Your goal:
Give back every line of the data, word for word.

Provided data section start

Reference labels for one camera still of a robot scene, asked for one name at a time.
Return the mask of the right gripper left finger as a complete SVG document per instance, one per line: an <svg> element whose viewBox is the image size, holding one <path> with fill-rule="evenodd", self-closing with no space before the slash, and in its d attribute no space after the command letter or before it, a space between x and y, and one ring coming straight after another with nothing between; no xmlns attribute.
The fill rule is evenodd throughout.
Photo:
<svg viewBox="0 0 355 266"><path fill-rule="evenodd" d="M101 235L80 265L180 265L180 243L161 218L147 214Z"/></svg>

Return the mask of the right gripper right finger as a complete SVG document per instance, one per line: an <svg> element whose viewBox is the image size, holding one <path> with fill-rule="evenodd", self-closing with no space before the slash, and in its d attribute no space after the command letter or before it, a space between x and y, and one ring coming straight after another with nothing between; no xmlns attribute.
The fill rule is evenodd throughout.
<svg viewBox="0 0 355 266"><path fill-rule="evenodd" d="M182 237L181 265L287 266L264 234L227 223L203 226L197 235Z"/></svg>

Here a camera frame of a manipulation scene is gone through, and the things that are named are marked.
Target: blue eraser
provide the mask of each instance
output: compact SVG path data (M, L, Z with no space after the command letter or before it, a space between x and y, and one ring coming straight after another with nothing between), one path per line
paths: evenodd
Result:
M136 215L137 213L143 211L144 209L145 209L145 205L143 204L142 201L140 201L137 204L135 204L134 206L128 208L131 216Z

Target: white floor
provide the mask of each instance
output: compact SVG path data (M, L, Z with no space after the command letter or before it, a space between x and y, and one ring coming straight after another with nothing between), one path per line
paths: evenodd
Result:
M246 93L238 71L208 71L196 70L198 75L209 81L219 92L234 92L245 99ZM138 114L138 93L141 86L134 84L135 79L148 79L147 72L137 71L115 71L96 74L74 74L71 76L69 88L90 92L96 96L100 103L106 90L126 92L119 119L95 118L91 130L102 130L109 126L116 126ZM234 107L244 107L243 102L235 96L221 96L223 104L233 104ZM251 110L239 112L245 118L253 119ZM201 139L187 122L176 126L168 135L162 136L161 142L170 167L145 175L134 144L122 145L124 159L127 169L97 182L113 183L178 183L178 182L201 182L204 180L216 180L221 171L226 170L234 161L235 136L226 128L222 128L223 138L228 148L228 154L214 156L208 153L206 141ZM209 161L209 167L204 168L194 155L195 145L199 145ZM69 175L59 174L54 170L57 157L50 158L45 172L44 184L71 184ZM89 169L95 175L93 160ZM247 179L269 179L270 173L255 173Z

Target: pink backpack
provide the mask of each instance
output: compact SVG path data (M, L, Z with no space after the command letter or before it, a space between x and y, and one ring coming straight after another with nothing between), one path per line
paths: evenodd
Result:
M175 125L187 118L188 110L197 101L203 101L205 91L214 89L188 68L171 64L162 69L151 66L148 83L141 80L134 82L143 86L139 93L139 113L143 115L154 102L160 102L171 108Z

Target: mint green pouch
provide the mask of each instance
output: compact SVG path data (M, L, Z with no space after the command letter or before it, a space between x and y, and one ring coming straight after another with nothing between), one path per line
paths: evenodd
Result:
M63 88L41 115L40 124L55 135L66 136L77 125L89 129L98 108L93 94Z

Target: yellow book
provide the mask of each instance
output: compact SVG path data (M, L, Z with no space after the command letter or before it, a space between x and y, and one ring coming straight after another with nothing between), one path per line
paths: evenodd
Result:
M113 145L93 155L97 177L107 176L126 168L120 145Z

Provided data section end

Answer space:
Reference labels for one camera still of a robot scene, asked for one name at a time.
Return the mask of the right gripper left finger as a complete SVG document per instance, one per line: an <svg> element whose viewBox is the image size, holding one <path> with fill-rule="evenodd", self-closing with no space before the slash, and in its d attribute no space after the command letter or before it, a space between x and y, and one ring coming straight after another with nothing between; no xmlns attribute.
The fill rule is evenodd throughout.
Photo:
<svg viewBox="0 0 355 266"><path fill-rule="evenodd" d="M101 235L80 265L180 265L180 243L161 218L147 214Z"/></svg>

Return the mask of the right gripper right finger as a complete SVG document per instance, one per line: an <svg> element whose viewBox is the image size, holding one <path> with fill-rule="evenodd", self-closing with no space before the slash, and in its d attribute no space after the command letter or before it, a space between x and y, and one ring coming straight after another with nothing between; no xmlns attribute.
The fill rule is evenodd throughout.
<svg viewBox="0 0 355 266"><path fill-rule="evenodd" d="M182 237L181 265L287 266L264 234L227 223L203 226L197 235Z"/></svg>

Here a camera frame of a manipulation scene is gone through, and the things that are named are marked.
Target: blue eraser
provide the mask of each instance
output: compact SVG path data (M, L, Z with no space after the command letter or before it, a space between x and y, and one ring coming straight after another with nothing between), one path per line
paths: evenodd
Result:
M136 215L137 213L143 211L144 209L145 209L145 205L143 204L142 201L140 201L137 204L135 204L134 206L128 208L131 216Z

Target: white floor
provide the mask of each instance
output: compact SVG path data (M, L, Z with no space after the command letter or before it, a space between x and y, and one ring coming straight after another with nothing between), one path per line
paths: evenodd
Result:
M246 93L238 71L208 71L196 70L198 75L209 81L219 92L234 92L245 99ZM138 114L138 93L141 86L134 84L135 79L148 79L147 72L137 71L115 71L96 74L74 74L71 76L69 88L90 92L96 96L100 103L106 90L126 92L119 119L95 118L91 130L102 130L109 126L116 126ZM234 107L244 107L243 102L235 96L221 96L223 104L233 104ZM251 110L239 112L245 118L253 119ZM201 139L187 122L176 126L168 135L162 136L161 142L170 167L145 175L134 144L122 145L124 159L127 169L97 182L113 183L178 183L178 182L201 182L204 180L216 180L221 171L226 170L234 161L235 136L226 128L222 128L223 138L228 148L228 154L214 156L208 153L206 141ZM209 161L209 167L204 168L194 155L195 145L199 145ZM69 175L59 174L54 170L57 157L50 158L45 172L44 184L71 184ZM89 169L95 175L93 160ZM247 179L269 179L270 173L255 173Z

Target: pink backpack
provide the mask of each instance
output: compact SVG path data (M, L, Z with no space after the command letter or before it, a space between x and y, and one ring coming straight after another with nothing between), one path per line
paths: evenodd
Result:
M175 125L187 118L188 110L197 101L203 101L205 91L214 89L188 68L171 64L162 69L151 66L148 83L141 80L134 82L143 86L139 93L139 113L143 115L154 102L160 102L171 108Z

Target: mint green pouch
provide the mask of each instance
output: compact SVG path data (M, L, Z with no space after the command letter or before it, a space between x and y, and one ring coming straight after another with nothing between), one path per line
paths: evenodd
Result:
M63 88L41 115L40 124L55 135L66 136L77 125L89 129L98 108L93 94Z

Target: yellow book
provide the mask of each instance
output: compact SVG path data (M, L, Z with no space after the command letter or before it, a space between x and y, and one ring coming straight after another with nothing between), one path per line
paths: evenodd
Result:
M113 145L93 155L97 177L107 176L126 168L120 145Z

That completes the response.